* EXERCISE MATERIAL *

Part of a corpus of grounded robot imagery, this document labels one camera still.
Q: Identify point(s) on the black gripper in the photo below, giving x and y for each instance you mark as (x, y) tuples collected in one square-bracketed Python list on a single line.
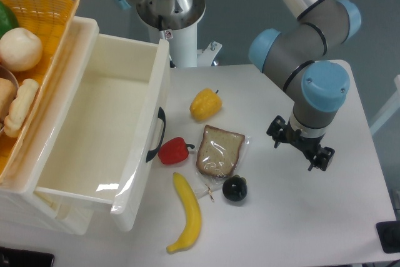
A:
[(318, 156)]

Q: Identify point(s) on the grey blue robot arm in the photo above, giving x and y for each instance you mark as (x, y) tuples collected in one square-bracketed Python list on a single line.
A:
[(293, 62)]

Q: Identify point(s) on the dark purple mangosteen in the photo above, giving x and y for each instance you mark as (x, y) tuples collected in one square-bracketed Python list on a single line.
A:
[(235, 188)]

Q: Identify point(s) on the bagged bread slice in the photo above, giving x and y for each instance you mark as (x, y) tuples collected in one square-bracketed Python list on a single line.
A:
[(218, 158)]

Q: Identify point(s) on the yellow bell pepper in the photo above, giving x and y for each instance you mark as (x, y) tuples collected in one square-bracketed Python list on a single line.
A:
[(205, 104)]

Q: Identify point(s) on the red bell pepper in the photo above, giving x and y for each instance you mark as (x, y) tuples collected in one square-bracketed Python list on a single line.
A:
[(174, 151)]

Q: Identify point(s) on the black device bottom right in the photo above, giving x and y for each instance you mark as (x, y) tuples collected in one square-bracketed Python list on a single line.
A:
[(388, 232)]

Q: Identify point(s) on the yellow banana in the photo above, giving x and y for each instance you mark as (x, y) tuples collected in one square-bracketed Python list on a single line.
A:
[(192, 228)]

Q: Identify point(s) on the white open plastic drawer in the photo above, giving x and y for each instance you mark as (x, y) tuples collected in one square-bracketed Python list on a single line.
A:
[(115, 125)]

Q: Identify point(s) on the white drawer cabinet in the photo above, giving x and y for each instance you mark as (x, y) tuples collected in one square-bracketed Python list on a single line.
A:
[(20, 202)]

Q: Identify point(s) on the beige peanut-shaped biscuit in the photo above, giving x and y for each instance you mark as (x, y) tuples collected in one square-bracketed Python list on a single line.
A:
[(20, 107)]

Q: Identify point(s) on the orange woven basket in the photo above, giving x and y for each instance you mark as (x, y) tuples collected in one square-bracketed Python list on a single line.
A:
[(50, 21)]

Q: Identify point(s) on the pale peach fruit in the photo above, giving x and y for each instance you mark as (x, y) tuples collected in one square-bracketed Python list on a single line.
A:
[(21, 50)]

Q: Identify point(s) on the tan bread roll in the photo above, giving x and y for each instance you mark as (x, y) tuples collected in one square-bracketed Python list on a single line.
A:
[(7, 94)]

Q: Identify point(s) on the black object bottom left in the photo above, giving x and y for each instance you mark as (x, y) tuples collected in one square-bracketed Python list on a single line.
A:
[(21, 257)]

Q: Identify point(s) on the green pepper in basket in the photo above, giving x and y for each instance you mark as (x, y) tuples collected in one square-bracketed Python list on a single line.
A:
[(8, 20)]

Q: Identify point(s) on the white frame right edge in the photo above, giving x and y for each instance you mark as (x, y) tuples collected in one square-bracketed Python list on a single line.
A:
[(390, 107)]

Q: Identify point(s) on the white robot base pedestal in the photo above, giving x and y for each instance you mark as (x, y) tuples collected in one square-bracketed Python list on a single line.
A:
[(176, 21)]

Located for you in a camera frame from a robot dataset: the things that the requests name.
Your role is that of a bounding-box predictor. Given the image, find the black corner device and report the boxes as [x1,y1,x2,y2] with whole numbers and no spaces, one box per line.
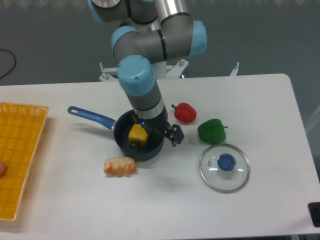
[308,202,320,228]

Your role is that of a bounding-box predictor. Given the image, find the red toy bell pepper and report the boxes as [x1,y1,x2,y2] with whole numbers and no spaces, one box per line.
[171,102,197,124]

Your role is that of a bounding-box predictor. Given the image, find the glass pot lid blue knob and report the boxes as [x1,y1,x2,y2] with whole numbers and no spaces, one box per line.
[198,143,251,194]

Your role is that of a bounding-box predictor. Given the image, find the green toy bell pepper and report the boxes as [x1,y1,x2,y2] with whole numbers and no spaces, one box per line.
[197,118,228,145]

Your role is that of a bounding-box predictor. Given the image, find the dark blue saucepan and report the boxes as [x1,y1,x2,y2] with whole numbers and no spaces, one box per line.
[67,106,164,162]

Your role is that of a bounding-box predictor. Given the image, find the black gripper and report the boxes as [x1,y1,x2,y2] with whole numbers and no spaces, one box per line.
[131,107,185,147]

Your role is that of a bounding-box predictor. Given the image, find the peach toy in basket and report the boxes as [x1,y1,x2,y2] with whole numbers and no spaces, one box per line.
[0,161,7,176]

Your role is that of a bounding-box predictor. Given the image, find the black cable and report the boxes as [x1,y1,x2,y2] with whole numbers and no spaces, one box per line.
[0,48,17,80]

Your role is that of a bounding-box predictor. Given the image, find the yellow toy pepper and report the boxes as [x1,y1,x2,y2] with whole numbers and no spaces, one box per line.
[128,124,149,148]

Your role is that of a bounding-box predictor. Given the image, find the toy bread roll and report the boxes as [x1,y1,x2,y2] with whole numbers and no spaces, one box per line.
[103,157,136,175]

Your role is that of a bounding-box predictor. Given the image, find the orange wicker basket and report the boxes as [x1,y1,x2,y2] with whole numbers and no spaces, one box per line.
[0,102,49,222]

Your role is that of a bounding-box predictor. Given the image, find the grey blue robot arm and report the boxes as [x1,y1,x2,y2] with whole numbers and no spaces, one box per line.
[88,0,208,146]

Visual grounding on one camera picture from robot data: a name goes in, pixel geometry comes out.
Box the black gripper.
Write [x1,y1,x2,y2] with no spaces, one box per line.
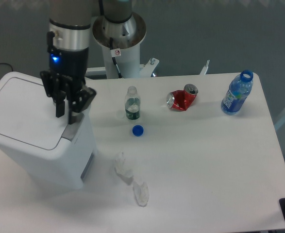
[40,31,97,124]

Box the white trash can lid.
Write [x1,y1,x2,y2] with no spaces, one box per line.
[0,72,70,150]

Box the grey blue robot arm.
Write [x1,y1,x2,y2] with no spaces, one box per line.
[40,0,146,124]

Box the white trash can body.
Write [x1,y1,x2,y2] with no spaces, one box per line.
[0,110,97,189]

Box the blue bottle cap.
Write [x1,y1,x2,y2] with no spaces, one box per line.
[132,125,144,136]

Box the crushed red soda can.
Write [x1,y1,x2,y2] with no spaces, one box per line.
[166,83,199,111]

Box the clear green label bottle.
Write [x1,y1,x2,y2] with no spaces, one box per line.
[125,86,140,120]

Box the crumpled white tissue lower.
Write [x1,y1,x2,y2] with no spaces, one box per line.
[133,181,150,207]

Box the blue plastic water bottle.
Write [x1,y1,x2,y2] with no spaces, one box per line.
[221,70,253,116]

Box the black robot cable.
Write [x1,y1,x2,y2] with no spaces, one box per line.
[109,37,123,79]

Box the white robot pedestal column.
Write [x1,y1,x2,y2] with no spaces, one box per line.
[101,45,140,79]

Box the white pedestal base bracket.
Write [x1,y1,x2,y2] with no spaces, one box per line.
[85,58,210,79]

* TASK TO COMPLETE *
Only lines of the data holding the word "camera" go in the answer. Please copy each of them.

* SOLUTION TO THE EXERCISE *
Part of a corpus of grounded robot imagery, this document labels one camera still.
Located for you in a camera frame from a robot dataset: the things that the requests name.
Visual grounding on one camera picture from robot data: a name goes in, pixel geometry comes out.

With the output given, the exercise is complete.